Mais tandis que la canicule échauffe les esprits, Lynley, Havers et Nkata vont se trouver obligés de s’aventurer non seulement sur un terrain miné par les tensions interraciales, mais aussi de surmonter leurs propres préjugés afin de découvrir enfin la vérité.

C’est à une plongée dans le microcosme africain de Londres, ses coutumes, ses marchés, sa cuisine, son habillement… que cette 21e enquête de l’inspecteur Lynley plonge le lecteur. Et d’emblée, c’est l’excision et tout ce qui gravite autour qui sont abordés. Excision pratiquée à même le sol de la cuisine ou sur la table, avec ou sans anesthésie. Au-delà, il y a aussi le mariage des mineurs, les mariages forcés, la question de la dot. Des choses interdites par la loi anglaise, mais qui existent dans la clandestinité.
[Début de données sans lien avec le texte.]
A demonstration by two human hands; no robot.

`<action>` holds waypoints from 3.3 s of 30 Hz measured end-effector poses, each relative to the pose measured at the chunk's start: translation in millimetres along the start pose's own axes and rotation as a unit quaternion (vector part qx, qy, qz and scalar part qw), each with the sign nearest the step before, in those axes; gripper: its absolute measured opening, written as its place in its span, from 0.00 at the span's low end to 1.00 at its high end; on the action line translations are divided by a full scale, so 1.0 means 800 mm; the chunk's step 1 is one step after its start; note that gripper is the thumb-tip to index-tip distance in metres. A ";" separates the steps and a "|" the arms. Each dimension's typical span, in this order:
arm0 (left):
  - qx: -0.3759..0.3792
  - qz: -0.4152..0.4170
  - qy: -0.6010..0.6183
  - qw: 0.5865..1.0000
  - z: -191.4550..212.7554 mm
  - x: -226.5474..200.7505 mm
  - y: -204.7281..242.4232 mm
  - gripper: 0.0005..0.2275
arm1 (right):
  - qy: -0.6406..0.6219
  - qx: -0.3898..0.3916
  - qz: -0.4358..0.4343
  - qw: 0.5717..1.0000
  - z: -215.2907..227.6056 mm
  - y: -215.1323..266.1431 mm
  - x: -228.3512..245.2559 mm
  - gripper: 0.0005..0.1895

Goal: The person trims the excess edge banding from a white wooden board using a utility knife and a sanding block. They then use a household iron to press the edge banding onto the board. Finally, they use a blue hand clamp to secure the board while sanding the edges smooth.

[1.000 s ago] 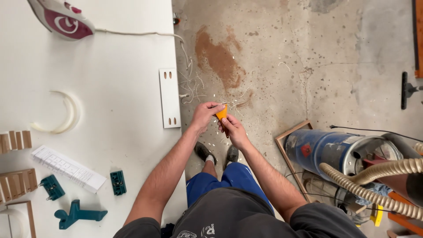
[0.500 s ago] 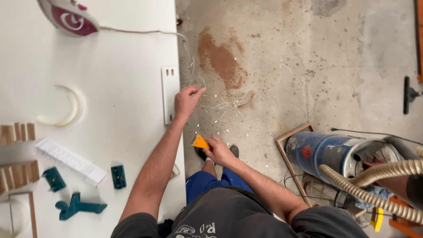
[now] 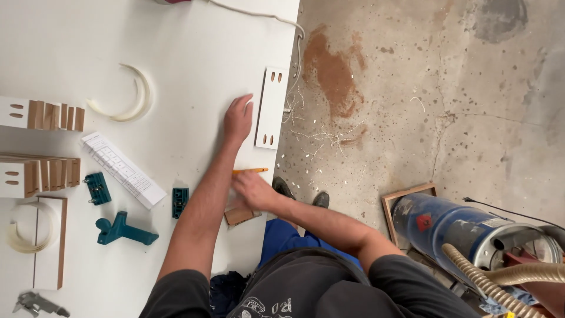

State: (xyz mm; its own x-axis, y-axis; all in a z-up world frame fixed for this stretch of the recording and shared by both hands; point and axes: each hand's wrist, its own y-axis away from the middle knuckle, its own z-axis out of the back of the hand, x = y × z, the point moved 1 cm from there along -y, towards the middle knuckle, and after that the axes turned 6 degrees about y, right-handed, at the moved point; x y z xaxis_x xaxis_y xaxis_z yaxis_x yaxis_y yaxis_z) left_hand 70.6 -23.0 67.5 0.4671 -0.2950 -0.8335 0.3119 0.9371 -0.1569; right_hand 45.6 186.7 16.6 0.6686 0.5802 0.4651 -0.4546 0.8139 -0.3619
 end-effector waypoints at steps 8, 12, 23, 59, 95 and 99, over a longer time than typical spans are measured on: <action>0.107 -0.014 -0.182 0.977 -0.070 -0.011 -0.039 0.24 | -0.041 0.026 0.036 0.998 0.044 0.036 0.065 0.20; 0.107 -0.015 -0.225 0.968 -0.079 -0.012 -0.034 0.22 | -0.341 -0.022 -0.122 0.932 0.130 0.024 0.047 0.18; 0.001 -0.087 -0.224 0.971 -0.108 0.022 -0.007 0.20 | -0.585 -0.239 -0.472 0.614 0.178 0.082 -0.073 0.24; -0.100 -0.132 -0.156 0.974 -0.102 0.019 -0.004 0.13 | -0.050 -0.308 -0.321 0.894 0.077 0.013 -0.159 0.15; -0.095 -0.135 -0.150 0.975 -0.093 0.010 -0.007 0.12 | 0.018 -0.286 -0.312 0.906 0.122 -0.025 -0.216 0.14; -0.098 -0.130 -0.142 0.976 -0.090 0.007 -0.006 0.12 | 0.040 -0.284 -0.293 0.912 0.116 -0.044 -0.258 0.15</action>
State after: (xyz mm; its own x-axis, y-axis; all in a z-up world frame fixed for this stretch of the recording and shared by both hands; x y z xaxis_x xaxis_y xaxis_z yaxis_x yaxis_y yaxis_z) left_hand 11.9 -15.6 25.7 0.6130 -0.5409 -0.5759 0.2982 0.8334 -0.4653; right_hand -131.2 40.8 8.4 0.7496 0.0292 0.6612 0.3571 0.8234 -0.4411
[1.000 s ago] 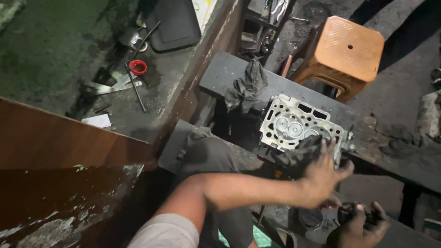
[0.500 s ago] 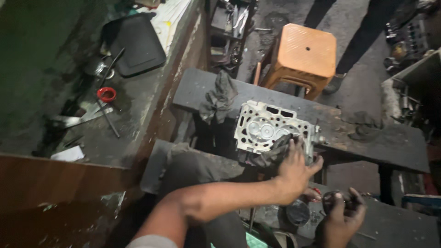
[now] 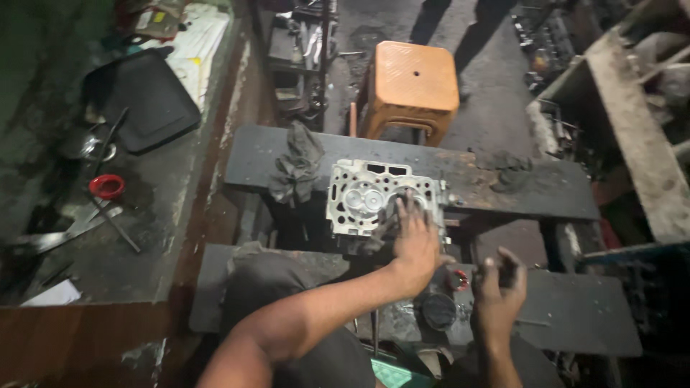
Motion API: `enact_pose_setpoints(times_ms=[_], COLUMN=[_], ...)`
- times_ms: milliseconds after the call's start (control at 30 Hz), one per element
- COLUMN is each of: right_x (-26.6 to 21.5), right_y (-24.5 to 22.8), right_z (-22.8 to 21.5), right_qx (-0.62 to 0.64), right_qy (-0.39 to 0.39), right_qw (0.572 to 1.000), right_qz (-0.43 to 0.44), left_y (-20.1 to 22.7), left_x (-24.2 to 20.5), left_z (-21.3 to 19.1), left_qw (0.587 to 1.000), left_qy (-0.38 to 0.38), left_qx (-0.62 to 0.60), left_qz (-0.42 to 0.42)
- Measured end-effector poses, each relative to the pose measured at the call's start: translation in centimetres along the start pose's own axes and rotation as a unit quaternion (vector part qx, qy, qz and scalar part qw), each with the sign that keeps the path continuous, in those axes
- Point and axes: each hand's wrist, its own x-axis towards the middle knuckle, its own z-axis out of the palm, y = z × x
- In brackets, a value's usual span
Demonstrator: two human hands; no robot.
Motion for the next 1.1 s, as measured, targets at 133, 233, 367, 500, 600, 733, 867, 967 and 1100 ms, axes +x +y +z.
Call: enact_pose_setpoints(times_ms=[133,233,367,500,600,733,867,967,1100], right_x=[2.4,5.0,9.7,14.2,17.9,23.1,27.9,29.9,26.5], right_y=[-4.4,-7.8,-11.4,-13.1,-13.4,-12.3,-10.2,-8.8,-9.8], right_z=[0.5,1.3,3.0,4.6,5.7,5.6,3.6,1.9,2.1], right_qx=[-0.111,-0.123,-0.069,-0.045,0.025,0.004,-0.221,-0.301,-0.189], right_qy=[-0.025,-0.035,-0.046,-0.059,-0.061,-0.028,-0.005,0.01,-0.039], right_qw=[0.984,0.978,0.955,0.961,0.985,0.994,0.931,0.858,0.946], right_qz=[-0.134,-0.166,-0.285,-0.267,-0.157,-0.104,-0.289,-0.416,-0.262], left_y=[-0.5,-3.0,-8.6,-11.7,-12.9,-13.4,-14.0,-14.0,-14.0], left_x=[0.4,0.7,0.9,1.3,0.9,1.6,1.3,0.5,-0.1], left_z=[-0.4,-1.2,-1.7,-2.2,-2.5,-2.0,-2.4,-3.4,-4.5], left_qw=[0.995,0.957,0.812,0.702,0.659,0.585,0.618,0.608,0.585], left_qy=[0.027,0.031,0.091,0.111,0.126,0.149,0.17,0.195,0.172], left_qx=[-0.094,-0.286,-0.57,-0.692,-0.734,-0.797,-0.766,-0.766,-0.792], left_qz=[-0.029,-0.027,-0.084,-0.124,-0.108,-0.008,0.033,0.076,0.042])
Avec l’auteure, le lecteur va suivre une fillette de 8 ans du nom de Simisola et avec elle ses parents et son grand frère.  Et même si nous sommes à Londres, cette famille n’a d’Anglais que l’étiquette, car son fonctionnement est à l’identique de leur Niger natal… jusqu’à l’excision. Au-delà, il y a aussi la violence conjugale, la bigamie, la toute-puissance du père. Bref, c’est un morceau d’Afrique qui se trouve implanté à quelques kilomètres du centre sophistiqué de Londres.

Passionnée par toutes les strates de la société anglaise, Elizabeth George, la plus british des romancières américaines, propose ici un excellent moment d’une lecture à suspense où, heureusement, de nombreuses touches d’humour viennent alléger la noirceur du sujet abordé.